Furthermore, on the 15th December 2016, the European Medicines Agency’s (EMA’s) Committee for Medicinal Products for Human Use (CHMP) and Committee for Advanced Therapies (CAT) have allowed JCAR017 access to the Priority Medicines (PRIME) scheme (a similar status to the FDA Breakthrough Designation Therapy status) for R/R DLBCL.
The phase I TRANSCEND (NCT02631044) study, which evaluated the safety and pharmacokinetics of Juno Therapeutics’ and Celgene’s investigational drug in R/R NHL patients, was presented at the American Society of Hematology’s 2016 Annual Meeting (abstract 4192) by Jeremy S. Abramson, MD, from the Massachusetts General Hospital, Boston, MA.
- As of 1st August 2016, 14 patients had been treated at dose level 1 (5 x 107 CAR+ T-cells 2–7 days post-lymphodepletion)
- Thirteen patients had DLBCL, 1 patient had MCL, median age = 61 (range 37–79), medium number of prior therapies = 5 (2–9)

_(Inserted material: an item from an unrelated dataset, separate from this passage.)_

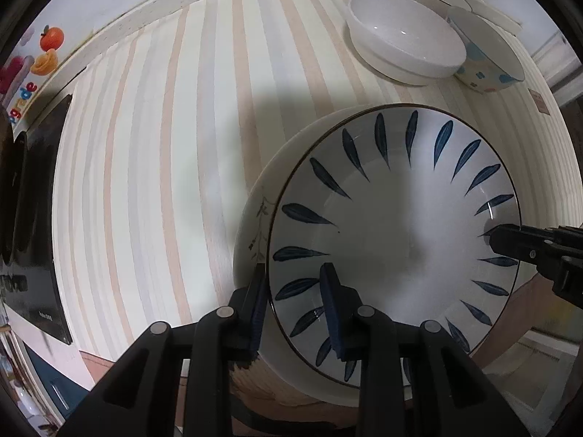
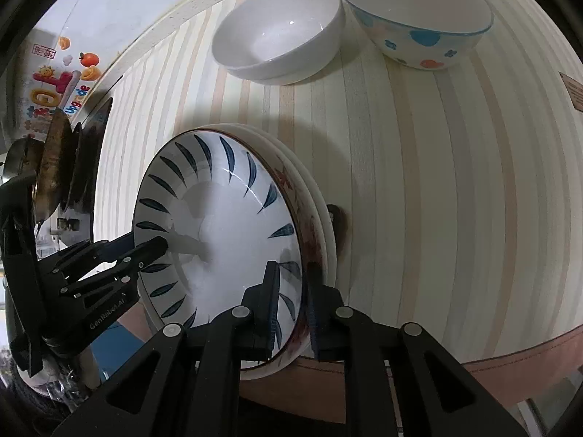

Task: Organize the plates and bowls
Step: 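Carry the blue-striped plate onto the plate stack and open both tools, then grip the plain white bowl rim with both tools and lift it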

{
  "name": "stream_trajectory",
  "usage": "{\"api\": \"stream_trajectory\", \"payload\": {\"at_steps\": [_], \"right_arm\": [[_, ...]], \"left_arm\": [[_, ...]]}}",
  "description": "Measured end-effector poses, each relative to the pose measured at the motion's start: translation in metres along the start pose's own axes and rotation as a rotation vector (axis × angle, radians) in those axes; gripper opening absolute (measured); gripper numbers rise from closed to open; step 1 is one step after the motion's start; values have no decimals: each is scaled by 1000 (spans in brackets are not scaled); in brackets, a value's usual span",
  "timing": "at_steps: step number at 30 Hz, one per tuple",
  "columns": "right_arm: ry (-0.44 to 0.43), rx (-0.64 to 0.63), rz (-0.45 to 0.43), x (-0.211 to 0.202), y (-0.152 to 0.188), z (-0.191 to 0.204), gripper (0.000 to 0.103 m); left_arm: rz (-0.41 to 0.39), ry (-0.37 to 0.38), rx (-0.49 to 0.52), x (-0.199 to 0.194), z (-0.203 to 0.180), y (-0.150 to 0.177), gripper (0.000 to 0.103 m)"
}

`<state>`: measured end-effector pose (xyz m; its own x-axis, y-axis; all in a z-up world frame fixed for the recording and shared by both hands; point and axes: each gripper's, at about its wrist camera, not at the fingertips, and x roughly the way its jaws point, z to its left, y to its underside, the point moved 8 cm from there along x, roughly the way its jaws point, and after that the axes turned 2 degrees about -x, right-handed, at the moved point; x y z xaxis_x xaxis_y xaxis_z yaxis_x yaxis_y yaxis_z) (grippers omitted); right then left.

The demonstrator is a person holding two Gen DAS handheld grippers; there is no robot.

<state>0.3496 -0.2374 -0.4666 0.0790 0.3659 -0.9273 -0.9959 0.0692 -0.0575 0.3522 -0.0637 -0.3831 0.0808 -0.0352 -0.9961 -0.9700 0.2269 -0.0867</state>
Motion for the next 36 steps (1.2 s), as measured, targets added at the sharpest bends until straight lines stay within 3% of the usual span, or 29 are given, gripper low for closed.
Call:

- Of the 14 patients, none developed severe Cytokine Release Syndrome (sCRS); low grade CRS was reported in 3 patients, none required treatment with tocilizumab
- Two patients (14%) with DLBCL had neurotoxicity (grade 4 encephalopathy and grade 4 seizure), both were dose-limiting toxicities
- Two patients with DLBCL died, attributed to disease progression
- Eleven DLBCL patients had ≥1 post-treatment response assessment:
- At the time of post-treatment assessment on Day 29: OR = 82% (9/11); CR = 73% (8/11); PR = 9% (1/11); PD = 18% (2/11)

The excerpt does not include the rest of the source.